Depression is a highly prevalent mental disorder that places a heavy burden on society and increases the risk of suicide.[1] Despite antidepressants and psychotherapies being available, they are only partially effective in treating depression,[2,3] and >20% of patients fail to respond to antidepressants and psychotherapy interventions.[4–6] Transcranial magnetic stimulation (TMS), as level A evidence (definite efficacy),[7,8] has recently received attention as a non-pharmaceutical treatment for patients with depression who have failed antidepressant treatment.[9] However, the findings of the TMS procedure in different trials have shown inconsistent results,[7,10] and the risk of seizure has been reported to be small.[11] Another widely used non-invasive cranial electrotherapy stimulation, transcranial direct current stimulation (tDCS), as a level B of evidence (probable efficacy),[12,13] showed a better effect than placebo in reducing depressive symptoms in patients with unipolar depression, but also produced 3% (2 in 72) new-onset mania/hypomania.[14] Both TMS and tDCS may have the potential for cognitive improvements.[15]

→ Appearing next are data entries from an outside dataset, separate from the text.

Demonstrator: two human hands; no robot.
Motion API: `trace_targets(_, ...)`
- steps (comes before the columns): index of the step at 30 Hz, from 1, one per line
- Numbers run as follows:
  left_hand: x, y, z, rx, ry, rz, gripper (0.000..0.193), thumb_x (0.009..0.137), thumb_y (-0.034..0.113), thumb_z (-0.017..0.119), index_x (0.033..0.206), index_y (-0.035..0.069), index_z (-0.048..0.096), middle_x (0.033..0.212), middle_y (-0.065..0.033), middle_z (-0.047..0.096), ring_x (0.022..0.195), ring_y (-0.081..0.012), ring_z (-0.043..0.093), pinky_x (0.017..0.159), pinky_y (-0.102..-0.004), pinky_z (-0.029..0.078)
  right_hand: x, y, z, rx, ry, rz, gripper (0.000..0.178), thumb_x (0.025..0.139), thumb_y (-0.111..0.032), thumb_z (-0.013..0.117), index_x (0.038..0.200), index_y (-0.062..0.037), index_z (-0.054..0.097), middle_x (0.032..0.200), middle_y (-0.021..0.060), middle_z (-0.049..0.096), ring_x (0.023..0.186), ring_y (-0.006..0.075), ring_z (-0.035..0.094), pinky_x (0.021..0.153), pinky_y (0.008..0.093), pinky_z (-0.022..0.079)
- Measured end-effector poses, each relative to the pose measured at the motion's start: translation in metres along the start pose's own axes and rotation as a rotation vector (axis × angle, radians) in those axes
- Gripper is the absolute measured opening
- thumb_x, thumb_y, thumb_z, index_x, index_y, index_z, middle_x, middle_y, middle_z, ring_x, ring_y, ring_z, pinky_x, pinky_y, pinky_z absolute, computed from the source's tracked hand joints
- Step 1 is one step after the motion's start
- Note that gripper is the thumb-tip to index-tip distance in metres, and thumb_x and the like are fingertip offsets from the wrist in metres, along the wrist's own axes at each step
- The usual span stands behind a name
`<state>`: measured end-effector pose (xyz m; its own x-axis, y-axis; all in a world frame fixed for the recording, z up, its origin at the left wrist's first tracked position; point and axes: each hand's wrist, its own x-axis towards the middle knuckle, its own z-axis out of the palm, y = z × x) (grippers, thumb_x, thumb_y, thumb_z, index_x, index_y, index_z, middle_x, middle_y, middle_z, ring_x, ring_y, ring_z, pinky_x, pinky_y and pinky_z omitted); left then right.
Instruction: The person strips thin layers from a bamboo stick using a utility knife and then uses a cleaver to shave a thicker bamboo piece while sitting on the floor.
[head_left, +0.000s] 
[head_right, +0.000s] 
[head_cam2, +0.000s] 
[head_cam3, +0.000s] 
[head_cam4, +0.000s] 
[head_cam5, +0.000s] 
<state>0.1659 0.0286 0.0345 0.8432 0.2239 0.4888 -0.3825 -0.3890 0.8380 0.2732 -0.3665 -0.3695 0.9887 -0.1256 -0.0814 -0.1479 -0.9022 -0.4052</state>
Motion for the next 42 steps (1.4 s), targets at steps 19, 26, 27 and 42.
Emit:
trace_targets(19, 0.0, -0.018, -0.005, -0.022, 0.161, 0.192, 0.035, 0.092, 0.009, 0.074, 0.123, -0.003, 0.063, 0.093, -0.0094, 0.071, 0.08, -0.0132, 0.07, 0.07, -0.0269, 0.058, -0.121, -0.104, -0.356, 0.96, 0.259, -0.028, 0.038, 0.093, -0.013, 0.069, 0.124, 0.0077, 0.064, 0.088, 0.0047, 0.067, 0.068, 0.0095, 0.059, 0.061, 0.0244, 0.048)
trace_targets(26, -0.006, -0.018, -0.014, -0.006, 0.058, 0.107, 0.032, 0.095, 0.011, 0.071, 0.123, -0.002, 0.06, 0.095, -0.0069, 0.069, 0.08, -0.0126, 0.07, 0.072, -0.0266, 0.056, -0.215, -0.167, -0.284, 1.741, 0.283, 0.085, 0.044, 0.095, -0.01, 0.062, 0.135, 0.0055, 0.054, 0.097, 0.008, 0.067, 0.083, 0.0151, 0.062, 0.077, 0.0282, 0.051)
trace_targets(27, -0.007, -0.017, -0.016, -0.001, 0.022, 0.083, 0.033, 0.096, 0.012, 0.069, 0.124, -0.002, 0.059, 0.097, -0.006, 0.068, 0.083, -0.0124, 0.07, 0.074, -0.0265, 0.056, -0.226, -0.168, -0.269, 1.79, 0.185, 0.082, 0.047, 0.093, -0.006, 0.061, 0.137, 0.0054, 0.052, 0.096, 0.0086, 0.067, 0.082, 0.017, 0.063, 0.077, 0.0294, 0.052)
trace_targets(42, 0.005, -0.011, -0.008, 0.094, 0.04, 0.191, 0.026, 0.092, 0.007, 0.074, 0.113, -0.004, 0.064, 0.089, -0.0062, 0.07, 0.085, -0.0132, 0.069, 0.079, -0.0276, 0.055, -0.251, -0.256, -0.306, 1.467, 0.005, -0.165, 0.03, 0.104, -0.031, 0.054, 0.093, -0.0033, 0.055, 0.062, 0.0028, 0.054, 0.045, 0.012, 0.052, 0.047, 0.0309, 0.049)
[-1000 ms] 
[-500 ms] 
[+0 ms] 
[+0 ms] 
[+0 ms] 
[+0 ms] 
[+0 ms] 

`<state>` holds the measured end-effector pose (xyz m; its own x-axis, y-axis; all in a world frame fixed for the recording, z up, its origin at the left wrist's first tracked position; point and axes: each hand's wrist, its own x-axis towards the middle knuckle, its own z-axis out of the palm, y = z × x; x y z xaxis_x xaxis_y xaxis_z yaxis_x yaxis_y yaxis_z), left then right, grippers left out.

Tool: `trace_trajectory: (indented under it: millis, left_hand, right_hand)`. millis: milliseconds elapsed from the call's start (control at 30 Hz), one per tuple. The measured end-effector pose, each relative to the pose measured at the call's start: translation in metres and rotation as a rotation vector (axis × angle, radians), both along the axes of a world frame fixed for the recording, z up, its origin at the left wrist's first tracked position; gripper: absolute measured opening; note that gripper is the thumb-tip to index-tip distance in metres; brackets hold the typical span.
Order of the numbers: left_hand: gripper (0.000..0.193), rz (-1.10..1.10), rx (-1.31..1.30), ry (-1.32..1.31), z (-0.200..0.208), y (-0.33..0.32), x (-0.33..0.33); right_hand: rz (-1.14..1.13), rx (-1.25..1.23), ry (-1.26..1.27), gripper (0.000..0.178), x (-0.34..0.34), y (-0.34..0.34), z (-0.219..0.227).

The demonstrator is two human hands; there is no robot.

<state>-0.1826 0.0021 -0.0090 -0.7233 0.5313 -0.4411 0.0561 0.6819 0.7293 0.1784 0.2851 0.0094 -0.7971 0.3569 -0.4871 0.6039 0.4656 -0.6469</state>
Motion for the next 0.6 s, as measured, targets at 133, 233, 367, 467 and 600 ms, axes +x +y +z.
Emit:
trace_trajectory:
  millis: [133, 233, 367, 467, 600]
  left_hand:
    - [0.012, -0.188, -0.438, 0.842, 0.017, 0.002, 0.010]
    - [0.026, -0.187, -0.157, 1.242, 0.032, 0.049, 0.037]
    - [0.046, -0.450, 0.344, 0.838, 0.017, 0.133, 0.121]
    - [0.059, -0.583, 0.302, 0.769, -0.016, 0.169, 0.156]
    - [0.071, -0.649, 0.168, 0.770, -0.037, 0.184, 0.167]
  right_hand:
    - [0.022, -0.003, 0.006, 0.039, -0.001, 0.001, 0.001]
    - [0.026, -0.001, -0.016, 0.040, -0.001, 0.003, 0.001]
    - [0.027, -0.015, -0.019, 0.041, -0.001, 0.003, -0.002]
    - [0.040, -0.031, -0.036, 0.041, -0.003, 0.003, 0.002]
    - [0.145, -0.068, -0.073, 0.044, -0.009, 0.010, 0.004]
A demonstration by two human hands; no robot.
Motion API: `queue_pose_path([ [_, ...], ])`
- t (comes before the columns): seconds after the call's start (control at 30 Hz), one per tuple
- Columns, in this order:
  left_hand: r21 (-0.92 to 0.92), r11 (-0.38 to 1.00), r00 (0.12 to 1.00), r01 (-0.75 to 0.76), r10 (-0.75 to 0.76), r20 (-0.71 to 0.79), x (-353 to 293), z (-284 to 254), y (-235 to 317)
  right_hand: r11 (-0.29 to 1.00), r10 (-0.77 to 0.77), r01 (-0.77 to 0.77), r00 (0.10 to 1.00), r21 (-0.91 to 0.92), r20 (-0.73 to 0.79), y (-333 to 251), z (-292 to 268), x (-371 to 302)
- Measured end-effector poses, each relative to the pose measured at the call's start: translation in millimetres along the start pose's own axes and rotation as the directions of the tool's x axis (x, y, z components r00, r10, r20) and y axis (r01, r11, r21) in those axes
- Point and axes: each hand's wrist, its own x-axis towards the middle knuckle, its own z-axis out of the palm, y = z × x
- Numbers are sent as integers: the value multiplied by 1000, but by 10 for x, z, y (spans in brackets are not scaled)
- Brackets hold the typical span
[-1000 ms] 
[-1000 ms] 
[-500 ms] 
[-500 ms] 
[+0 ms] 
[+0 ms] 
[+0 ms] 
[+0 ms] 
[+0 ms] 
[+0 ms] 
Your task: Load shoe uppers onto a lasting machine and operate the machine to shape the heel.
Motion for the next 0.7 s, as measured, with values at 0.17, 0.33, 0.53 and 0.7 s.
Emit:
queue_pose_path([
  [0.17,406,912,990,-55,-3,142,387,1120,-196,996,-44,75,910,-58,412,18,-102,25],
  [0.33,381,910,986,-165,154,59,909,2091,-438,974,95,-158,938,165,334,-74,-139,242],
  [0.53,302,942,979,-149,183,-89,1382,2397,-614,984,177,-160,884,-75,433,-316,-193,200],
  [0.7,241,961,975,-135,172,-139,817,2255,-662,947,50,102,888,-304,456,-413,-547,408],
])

Transcranial alternating current stimulation (tACS) is another method of cranial electrotherapy stimulation, which provides brain stimulation by applying changing intensity electrical currents to the scalp to regulate cortical excitability and spontaneous brain activity.[16–20] Compared with tDCS, tACS appears to have an advantage because it involves less sensory experience[21] and has fewer known adverse effects.[22] Although tACS is regarded as a promising method for treating patients with depression,[23] the evidence for the effectiveness of tACS in depression remains limited.[24] A few studies have assessed tACS as a treatment for depression, but provided uncertain interpretations due to lack of methodological rigour.[25,26] Through electrodes placed on the forehead and mastoid regions, tACS (with a frequency of 77.5 Hz) has an antinociceptive effect by increasing the levels of beta-endorphin and neurotransmitters (including serotonin) in the CSF, brainstem, hypothalamus and cortex.[27,28] Some of these changes are believed to be the neurobiological mechanisms for improving depressive symptoms.[29,30] Therefore, we think that tACS with a frequency of 77.5 Hz may have a therapeutic effect on adults with major depression.

Our pilot study with a frequency of 77.5 Hz and 15 mA current over the frontal region and both mastoid regions (n = 30 in the sham and active groups) showed that tACS had good feasibility and acceptability in patients with first-episode drug-naïve major depressive disorder (MDD).[20] To the best of our knowledge, no other clinical studies have tested the efficacy of tACS in patients with first-episode drug-naïve MDD. Moreover, depressive patients have different illness courses, such as a first-episode versus recurrent episode, acute versus chronic illness and treatment response versus treatment-resistance. Each different group of patients have different treatment responses and distinct prognoses.[31,32] Therefore, our current study aimed to use a larger sample size of patients with first-episode drug-naïve MDD in a Chinese Han population to examine the efficacy and safety of tACS, with a frequency of 77.5 Hz and a current of 15 mA over the frontal region and both mastoid regions. We hypothesized that active tACS would have significantly more antidepressive effects than sham tACS. We also posited that there was no significant difference in the incidence of adverse events between the two groups.